Task: The first line of the entries through the line bearing "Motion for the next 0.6": copy these lines exactly and return nothing else.

(Collection entries)

·····

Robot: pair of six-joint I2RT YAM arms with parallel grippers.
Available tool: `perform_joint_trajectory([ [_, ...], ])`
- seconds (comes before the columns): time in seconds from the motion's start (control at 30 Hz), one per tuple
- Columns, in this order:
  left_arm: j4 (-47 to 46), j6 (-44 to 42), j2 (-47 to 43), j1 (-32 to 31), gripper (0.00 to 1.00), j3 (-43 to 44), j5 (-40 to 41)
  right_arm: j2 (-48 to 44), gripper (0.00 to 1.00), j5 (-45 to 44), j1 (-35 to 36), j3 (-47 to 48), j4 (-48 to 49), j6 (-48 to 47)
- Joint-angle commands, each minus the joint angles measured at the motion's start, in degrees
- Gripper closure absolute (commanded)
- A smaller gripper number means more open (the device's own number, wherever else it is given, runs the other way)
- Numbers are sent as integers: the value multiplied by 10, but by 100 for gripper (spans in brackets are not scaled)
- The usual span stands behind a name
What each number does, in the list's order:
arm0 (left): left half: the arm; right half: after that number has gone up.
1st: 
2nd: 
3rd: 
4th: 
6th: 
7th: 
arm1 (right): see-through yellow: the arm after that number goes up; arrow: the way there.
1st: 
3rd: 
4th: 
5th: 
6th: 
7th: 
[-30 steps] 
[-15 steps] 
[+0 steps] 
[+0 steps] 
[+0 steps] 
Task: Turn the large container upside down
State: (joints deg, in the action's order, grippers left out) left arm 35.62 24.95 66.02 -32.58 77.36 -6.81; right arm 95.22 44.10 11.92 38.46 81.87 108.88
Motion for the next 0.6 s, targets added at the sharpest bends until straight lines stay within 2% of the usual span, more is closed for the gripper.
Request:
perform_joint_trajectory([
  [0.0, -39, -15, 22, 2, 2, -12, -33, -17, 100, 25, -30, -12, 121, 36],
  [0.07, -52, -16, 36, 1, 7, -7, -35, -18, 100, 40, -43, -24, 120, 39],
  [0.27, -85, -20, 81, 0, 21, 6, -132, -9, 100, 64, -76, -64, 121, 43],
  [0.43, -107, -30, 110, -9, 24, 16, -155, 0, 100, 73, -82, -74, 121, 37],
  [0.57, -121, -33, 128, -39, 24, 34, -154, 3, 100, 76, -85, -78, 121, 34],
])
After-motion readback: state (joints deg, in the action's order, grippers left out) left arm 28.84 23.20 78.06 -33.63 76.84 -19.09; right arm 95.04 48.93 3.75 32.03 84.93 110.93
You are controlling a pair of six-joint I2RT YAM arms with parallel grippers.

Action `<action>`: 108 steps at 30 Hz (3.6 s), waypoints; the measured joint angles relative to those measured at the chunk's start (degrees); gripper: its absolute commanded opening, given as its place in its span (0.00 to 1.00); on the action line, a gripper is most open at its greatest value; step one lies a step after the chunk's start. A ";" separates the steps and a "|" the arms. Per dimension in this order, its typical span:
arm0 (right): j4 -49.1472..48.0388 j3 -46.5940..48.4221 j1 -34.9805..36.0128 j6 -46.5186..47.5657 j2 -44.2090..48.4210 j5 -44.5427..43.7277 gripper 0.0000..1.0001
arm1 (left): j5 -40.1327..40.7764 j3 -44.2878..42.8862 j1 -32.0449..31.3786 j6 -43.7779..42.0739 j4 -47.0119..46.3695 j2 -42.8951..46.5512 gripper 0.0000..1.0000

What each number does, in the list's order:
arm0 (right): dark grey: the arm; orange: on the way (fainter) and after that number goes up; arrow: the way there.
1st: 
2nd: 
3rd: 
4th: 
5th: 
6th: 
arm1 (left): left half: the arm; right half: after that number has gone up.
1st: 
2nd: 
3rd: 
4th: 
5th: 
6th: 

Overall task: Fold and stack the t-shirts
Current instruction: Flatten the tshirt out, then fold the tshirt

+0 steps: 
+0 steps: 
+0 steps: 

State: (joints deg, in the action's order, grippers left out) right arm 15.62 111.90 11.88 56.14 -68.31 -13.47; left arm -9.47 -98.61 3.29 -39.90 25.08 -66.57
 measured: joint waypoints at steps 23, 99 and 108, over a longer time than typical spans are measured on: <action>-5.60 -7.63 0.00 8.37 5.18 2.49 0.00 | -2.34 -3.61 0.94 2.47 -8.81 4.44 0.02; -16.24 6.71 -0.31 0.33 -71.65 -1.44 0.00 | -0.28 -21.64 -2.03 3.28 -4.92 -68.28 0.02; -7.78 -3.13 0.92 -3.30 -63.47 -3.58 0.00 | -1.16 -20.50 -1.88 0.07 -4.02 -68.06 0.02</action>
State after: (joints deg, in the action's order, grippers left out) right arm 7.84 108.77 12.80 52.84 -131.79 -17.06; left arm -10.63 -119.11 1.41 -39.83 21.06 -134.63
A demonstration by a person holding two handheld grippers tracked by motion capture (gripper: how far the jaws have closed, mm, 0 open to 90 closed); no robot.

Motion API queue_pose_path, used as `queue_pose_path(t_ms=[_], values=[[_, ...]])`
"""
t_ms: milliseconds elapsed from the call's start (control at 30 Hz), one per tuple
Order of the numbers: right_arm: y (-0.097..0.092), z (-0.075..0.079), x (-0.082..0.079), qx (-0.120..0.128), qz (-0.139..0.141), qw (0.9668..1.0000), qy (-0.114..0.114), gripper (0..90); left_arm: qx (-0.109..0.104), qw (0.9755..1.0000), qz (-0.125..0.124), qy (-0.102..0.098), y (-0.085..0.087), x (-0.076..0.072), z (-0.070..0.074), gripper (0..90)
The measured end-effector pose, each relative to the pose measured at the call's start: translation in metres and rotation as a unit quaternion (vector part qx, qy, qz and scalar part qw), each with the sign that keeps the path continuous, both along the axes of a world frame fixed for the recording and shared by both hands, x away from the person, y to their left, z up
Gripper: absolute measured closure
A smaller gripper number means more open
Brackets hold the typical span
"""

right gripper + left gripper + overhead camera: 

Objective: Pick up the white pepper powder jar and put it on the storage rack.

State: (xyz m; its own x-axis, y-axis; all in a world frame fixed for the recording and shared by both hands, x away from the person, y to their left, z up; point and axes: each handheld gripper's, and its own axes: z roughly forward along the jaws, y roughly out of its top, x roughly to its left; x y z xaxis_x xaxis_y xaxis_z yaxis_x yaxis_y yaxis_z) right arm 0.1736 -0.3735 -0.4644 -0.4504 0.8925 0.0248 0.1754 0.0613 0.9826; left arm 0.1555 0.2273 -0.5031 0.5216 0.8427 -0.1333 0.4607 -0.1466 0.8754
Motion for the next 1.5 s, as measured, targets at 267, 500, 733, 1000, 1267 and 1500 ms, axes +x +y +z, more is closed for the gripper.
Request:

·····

Reply to the exercise:
Robot: pair of six-joint I2RT YAM arms with parallel grippers.
Available tool: `perform_joint_trajectory([ [_, ...], ])`
- seconds (comes before the columns): time in seconds from the motion's start (control at 30 Hz), one per tuple
- Columns, in this order:
  left_arm: j4 (-47 to 46), j6 (-44 to 42), j2 (-47 to 43), j1 (-32 to 31), gripper (0.00 to 1.00), j3 (-43 to 44), j5 (-40 to 41)
  right_arm: j2 (-48 to 44), gripper (0.00 to 1.00), j5 (-45 to 44), j1 (-35 to 36), j3 (-47 to 48), j4 (-48 to 49), j6 (-48 to 47)
- Joint-angle commands, each minus the joint angles measured at the motion's start, in degrees
- Gripper closure absolute (commanded)
- A smaller gripper number means more open (the device's own number, wherever else it is given, runs the other way)
- Numbers are sent as integers: the value multiplied by 10, but by 100 for gripper (spans in brackets are not scaled)
- The usual span stands behind a name
What each number does, in the list's order:
arm0 (left): left half: the arm; right half: after that number has gone up.
1st: 
2nd: 
3rd: 
4th: 
6th: 
7th: 
arm1 (right): see-through yellow: the arm after that number goes up; arrow: the way there.
1st: 
3rd: 
4th: 
5th: 
6th: 
7th: 
[-30 steps] 
[-15 steps] 
[+0 steps] 
[+0 steps] 
[+0 steps] 
Task: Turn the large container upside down
State: (joints deg, in the action's order, grippers left out) left arm 35.62 24.95 66.02 -32.58 77.36 -6.81; right arm 95.22 44.10 11.92 38.46 81.87 108.88
Motion for the next 0.6 s, targets added at the sharpest bends until straight lines stay within 2% of the usual span, more is closed for the gripper.

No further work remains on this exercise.